I am looking for a design pattern that would allow me to capture metadata relating to columns on a table. More specifically, here is my situation.
I have a database with fields in a
field table, crops in a
crop table and prediction models in a
model table. Each
field can grow one
crop and subscribe to multiple
models. Each model offers different kind of predictions for a specific
crop allows a particular set of inputs from the farmer. For instance, all crops will expect a planting date while only some of them will expect a flowering date. Therefore, I create a
generic_input table and crop-specific tables (
soy_input, etc.) to capture that data. Each column of those table is an input that needs to be captured.
Here comes the interesting part. Each
model also specifies a set of required crop inputs. That is, inputs that need to be set in order for that model to be able to compute its predictions. That means I would essentially need to reference particular columns of my input tables which is not really possible.
So far, the only real solution I found would be the Entity-Attribute-Value pattern. However, I’ve read so many posts warning against its use (example) that I am quite reluctant to go down that road. Another option would be to create an enum or a table listing all my inputs but then if new inputs need to be added or if we add a new crop to the system, we need to update that list as well: that results in some sort of data duplication or poor relational consistency.

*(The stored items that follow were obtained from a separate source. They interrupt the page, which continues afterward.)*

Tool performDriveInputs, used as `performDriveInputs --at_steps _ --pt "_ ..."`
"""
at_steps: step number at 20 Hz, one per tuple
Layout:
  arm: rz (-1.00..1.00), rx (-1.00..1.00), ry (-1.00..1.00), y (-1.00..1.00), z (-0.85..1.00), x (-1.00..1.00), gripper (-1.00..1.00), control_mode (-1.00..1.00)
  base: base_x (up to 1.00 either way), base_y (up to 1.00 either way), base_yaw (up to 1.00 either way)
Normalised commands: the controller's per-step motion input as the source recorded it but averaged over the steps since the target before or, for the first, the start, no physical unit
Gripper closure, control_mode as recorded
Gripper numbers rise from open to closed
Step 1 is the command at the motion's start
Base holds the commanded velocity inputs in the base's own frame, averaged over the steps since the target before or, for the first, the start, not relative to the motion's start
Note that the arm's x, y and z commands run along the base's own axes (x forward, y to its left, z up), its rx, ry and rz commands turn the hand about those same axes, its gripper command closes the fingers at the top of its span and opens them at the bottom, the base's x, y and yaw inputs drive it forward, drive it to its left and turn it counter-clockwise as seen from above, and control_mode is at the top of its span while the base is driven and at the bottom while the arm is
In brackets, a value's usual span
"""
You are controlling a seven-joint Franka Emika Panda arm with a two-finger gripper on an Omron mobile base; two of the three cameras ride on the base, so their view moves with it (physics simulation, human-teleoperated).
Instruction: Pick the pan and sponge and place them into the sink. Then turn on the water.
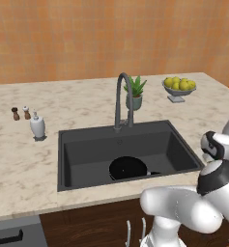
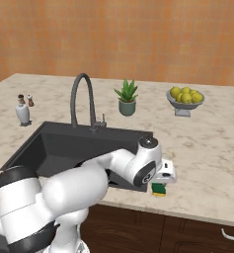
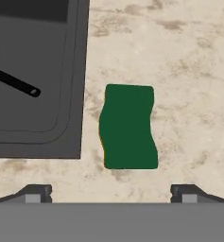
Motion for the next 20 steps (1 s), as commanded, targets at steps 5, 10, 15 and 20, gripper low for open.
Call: performDriveInputs --at_steps 5,10,15,20 --pt "0.00 0.00 0.14 -0.02 -0.25 0.29 -1.00 -1.00 0.00 0.00 0.00" --pt "0.01 0.00 0.06 -0.18 -0.24 0.24 -1.00 -1.00 0.00 0.00 0.00" --pt "0.02 0.00 0.03 -0.17 -0.22 0.13 -1.00 -1.00 0.00 0.00 0.00" --pt "0.04 0.00 0.08 -0.08 -0.19 0.12 -1.00 -1.00 0.00 0.00 0.00"
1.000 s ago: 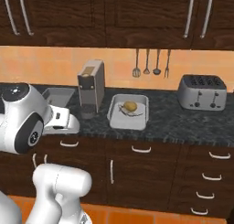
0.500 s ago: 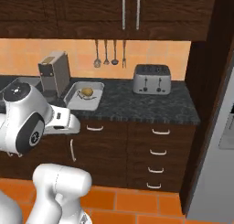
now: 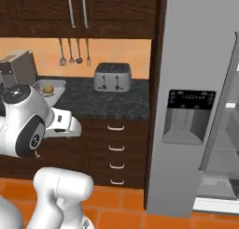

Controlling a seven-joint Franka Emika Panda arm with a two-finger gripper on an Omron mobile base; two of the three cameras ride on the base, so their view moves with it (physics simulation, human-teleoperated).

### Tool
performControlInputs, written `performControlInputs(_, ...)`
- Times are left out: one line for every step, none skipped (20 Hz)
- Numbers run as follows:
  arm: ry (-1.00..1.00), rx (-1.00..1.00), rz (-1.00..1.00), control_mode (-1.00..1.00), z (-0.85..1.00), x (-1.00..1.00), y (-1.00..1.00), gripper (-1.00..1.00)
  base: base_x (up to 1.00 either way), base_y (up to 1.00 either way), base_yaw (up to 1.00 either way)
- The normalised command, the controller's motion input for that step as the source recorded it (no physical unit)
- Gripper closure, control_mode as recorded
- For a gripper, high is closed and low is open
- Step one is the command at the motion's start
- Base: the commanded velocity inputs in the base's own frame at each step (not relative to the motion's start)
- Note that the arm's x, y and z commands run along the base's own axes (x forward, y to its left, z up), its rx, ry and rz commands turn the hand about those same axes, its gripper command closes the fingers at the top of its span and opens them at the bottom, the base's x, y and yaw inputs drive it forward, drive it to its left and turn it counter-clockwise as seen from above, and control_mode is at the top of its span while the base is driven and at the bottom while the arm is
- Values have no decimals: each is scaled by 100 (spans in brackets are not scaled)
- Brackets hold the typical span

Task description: Place one potato and one fish in each tupperware on the nearby counter, to pack two identical lunches.

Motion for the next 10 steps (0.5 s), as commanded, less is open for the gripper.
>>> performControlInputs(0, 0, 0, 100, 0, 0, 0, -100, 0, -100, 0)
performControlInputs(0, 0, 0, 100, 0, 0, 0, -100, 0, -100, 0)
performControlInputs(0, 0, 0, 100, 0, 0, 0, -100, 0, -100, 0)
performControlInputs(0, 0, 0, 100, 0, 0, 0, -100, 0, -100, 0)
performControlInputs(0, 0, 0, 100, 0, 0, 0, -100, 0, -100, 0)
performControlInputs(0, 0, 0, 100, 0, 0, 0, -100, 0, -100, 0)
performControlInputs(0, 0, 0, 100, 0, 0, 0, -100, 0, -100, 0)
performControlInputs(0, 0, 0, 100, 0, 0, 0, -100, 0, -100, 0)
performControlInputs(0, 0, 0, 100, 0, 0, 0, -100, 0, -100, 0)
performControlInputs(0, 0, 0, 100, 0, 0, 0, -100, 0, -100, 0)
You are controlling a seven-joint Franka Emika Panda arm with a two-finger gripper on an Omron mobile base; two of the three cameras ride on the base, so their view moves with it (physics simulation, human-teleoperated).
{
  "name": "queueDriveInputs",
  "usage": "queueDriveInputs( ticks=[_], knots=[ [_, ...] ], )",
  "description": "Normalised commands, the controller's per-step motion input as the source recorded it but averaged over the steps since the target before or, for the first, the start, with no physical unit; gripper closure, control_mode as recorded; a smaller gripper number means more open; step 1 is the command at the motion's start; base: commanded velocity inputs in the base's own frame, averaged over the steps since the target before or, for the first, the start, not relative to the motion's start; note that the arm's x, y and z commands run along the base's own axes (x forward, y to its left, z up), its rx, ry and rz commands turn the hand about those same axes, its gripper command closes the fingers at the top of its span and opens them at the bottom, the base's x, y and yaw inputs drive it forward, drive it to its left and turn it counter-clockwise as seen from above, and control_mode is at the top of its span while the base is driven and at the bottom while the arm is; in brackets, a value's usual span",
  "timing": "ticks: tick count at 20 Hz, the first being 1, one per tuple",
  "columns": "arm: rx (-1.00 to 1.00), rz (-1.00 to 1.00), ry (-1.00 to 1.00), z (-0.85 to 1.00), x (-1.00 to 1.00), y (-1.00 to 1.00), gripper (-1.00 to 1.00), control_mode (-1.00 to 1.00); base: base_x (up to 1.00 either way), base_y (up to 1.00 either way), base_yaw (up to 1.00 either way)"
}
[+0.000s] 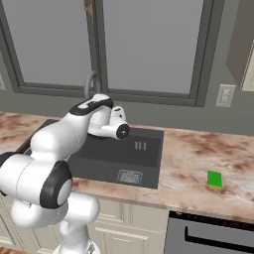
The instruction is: Soak the sponge with water for a few seconds and then drop it inside the sink.
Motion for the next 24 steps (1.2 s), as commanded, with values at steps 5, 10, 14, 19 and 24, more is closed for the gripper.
queueDriveInputs(
  ticks=[5,10,14,19,24],
  knots=[
    [0.00,0.00,0.00,-0.17,0.12,0.00,-1.00,-1.00,0.00,0.00,0.00],
    [0.00,0.00,0.00,-0.21,0.16,0.00,-1.00,-1.00,0.00,0.00,0.00],
    [0.00,0.00,0.00,-0.08,0.25,0.00,-1.00,-1.00,0.00,0.00,0.00],
    [0.00,0.00,0.00,-0.06,0.38,0.00,-1.00,-1.00,0.00,0.00,0.00],
    [0.00,0.00,0.00,-0.07,0.31,0.00,-1.00,-1.00,0.00,0.00,0.00]
  ],
)
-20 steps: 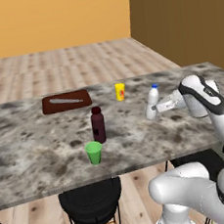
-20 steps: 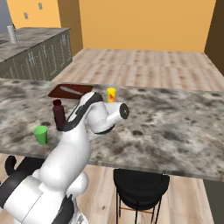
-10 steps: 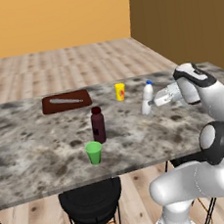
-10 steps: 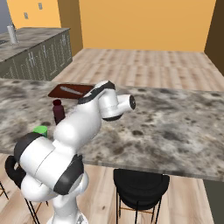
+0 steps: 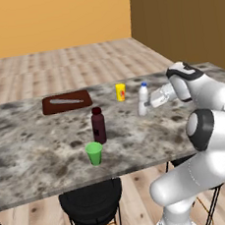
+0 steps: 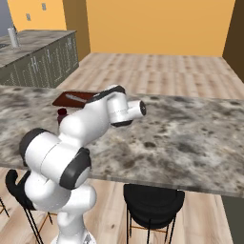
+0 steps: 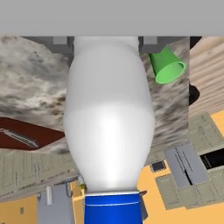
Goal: Place the drinks on the dining counter in a tight cluster.
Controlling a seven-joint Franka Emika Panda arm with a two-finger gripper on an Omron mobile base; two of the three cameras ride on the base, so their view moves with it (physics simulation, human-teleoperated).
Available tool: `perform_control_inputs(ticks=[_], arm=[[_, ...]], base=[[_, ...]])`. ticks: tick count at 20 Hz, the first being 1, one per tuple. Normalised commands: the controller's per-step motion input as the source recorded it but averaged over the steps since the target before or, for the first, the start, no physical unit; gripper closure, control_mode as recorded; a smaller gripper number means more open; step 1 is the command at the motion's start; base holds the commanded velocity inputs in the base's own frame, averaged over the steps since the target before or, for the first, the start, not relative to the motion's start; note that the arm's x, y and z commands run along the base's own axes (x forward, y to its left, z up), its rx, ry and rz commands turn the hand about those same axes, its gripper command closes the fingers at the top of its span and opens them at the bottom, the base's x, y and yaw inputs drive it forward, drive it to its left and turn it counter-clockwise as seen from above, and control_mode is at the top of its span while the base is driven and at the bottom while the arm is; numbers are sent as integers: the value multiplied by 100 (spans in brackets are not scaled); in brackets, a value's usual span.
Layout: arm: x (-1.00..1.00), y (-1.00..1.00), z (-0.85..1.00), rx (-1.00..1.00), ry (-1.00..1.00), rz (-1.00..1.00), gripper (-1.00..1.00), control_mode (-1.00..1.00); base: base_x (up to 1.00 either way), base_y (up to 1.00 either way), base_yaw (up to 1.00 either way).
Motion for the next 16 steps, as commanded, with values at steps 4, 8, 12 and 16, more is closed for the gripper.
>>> perform_control_inputs(ticks=[4, 8, 12, 16], arm=[[1, 26, -21, 0, -14, 0, 100, -100], [6, 28, -18, -5, -10, 0, 100, -100], [15, 28, -19, -6, -10, 1, 100, -100], [21, 26, -18, -1, 0, 6, 100, -100]], base=[[0, 0, 0], [0, 0, 0], [0, 0, 0], [0, 0, 0]])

Are there any other pattern that could support my use case? What would be an appropriate solution? Is this a case where EVA would actually be a good solution?
EAV is a solution when the values to be stored cannot be identified during design-time but are captured at run-time. It sounds like your situation is slightly different – you know all the values to be captured but not how to store them.
One relational approach is to use entity inheritance. This is what you describe with
potato_input etc. Since each crop will have exactly one row in the generic table and exactly one row in a single specific table this inheritance can be flattened into a view for consumption by the models.
If you don’t know until run-time which values each model will consume you can introduce a
model_attribute table to list each model’s requirements. Use dynamic SQL to construct the SELECT from the above flattened view.
The data could be stored in general-purpose columns. The input table then becomes
create table input(crop, value_1, value_2, value_3, .. value_n). Further meta-data maps crops to columns’ meanings e.g. “for wheat value_1 is planting date; for poppies value_1 is flowering date”. This design is good if you really like logic puzzles and debugging.
It is only a small step to unpivot that table to get
input(crop, value_number, value). Then substitue the column meanings for value_number to give
input(crop, attribute, value) and you have EAV.
My experience with EAV is that it is really rubbish for queries with predicates (“select planting_date where flowering_date = 1st August”) but are fine for retrieving all values for a thing (“select * from EAV where entity_id = xyz”). It’s left to the application to make sense of the bucket of values that are returned, but it will do a better job than SQL.
EAV is a dynamic schema solution. Others that are better supported by DBMS are XML and JSON. These allow each row of a table to hold values that other rows don’t. Depending on the DB software the JSON/XML can be parsed as part of the SQL query. You don’t say, but maybe your models accept inputs in one of these formats, too? Of the two JSON is more compact and XML has a richer parsing & query ecosystem.